A Digital Audio Recorder For TOSLink

Every now and then in our travels we come upon a project with such an obvious need that it’s almost a surprise nobody has thought of doing it before. So it is with [Elehobica]’s project, an audio recorder for S/PDIF audio streams. It’s the device you could have used, years ago!

S/PDIF, or its optical fiber cousin TOSLINK, is the digital output you’ll find on the back of Hi-Fi equipment, it’s a serial encoding of an uncompressed digital audio data stream dating from the era when CDs were new. Its relative simplicity may be what’s given it longevity — it’s easy to implement so it plugs into pretty much everything.

Perhaps back in the day it might have been a pain for an 8-bit microprocessor to handle, but in 2026 it’s no bother for a Raspberry Pi Pico. The project is a small PCB with the Pico, a few interface components, and an SD card socket, and it sends what it hears on the input to the card as WAV files. We particularly like its smart sample rate and bit depth detection, and the way it cuts up tracks based on periods of silence. If you work with SPD/IF, this is going to be a useful tool.

Perhaps it could even be fed with a laser!

14 thoughts on “A Digital Audio Recorder For TOSLink

    1. You can, with enough memory, trade off a signifigant amount to lookup tables to greatly speed up compute. Write some python code to rewrite your other code using as many LUTs as you can afford storage wise. The trick is to profile the code and then use that insight to prioritise how you spend your storage budget, LUT the most expensive compute first.

          1. You and KDawg haven’t read correctly what 𐂀 𐂅 wrote.
            “Write some python code to rewrite your other code […]” doesn’t mean the python is the code that will be fast.

        1. you precompute tables using python on a real computer and then compile them into your C code. it’s not rocket science that prototyping stuff in python is easier.

  1. I’ve never seen it spelled out with the slash, so had to go look it up to find out what it actually was an initialism for: Sony/Philips Digital InterFace

    A non-audio application: If you need an isolated low-noise data acquisition system and audio bandwidth is sufficient, then a battery-powered analog-to-TOSLINK adapter makes a very good and very cheap solution.

    Good for working with high voltage standoffs, or for direct-detection VLF radio receivers you don’t want to contaminate with a wired connection to a noisy computer or line power. (but, sorry, it can’t receive NAA)

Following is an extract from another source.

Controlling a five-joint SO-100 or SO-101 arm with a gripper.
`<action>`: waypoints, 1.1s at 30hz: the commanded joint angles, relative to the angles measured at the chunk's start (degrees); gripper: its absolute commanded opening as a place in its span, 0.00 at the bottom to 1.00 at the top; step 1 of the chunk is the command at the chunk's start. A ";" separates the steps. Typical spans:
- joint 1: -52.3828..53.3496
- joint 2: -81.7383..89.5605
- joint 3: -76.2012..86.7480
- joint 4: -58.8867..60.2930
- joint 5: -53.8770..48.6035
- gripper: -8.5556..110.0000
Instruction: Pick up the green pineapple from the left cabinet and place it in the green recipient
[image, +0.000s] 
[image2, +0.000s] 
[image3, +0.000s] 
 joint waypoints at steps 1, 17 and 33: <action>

    All the ADCs I’ve found integrated in the analog-to-TOSLINK adapters have an astonishingly sharp brick wall filter at 22 kHz. No doubt because of the crazy oversampling and digital filtering in the Σ-Δ (sigma delta) ADC they employ. Which also has the added benefit of its noise shaping property, reducing the in-band noise to very low levels.

    The low end response (typically) blocks DC unless you hack it, and that rolloff is not well defined. I’ve seen between 0.5 Hz and 10 Hz. Even if you hack the high-pass DC block, the DC performance is pretty sucky, so don’t use it to (say) measure temperature or DC voltage.

    1. Often the TOSLINK optical receiver is the limiting factor in the minimum frequency or DC block. While the transmitters can do DC only the original Toshiba receivers were speces down to 0Hz and they are obsolete. Current equivalents implement the NZR in the receiver. Makes it a challenge for High Voltage sensing or control experiments.

  2. There was such a thing in the mid 90s. You could use a minidisc player/recorder connected via TOSLINK to a CD Player to record audio tracks (albeit compressed). Most would detect and create new tracks between songs and some cd player + md recorders would transfer CD-Text for naming the recorded audio tracks. If you had a soundcard with spdif output, then you could record mp3s from PC to minidisc.

    Some DAT recorders (Digital Audio Tape) also had toslink input and would save uncompressed recordings.

    1. Somehow I had nothing but trouble trying to to record from PC to minidisc over TOSLINK. There would never be any errors shown anywhere but my music would be basically unlistenable: several seconds of music, and then SQUEEBLORP, followed by more music, and SQUEEBLORP, etc., etc. I have to assume it was some fault of the minidisc recorder as I’ve not experienced that fault with other TOSLINK devices.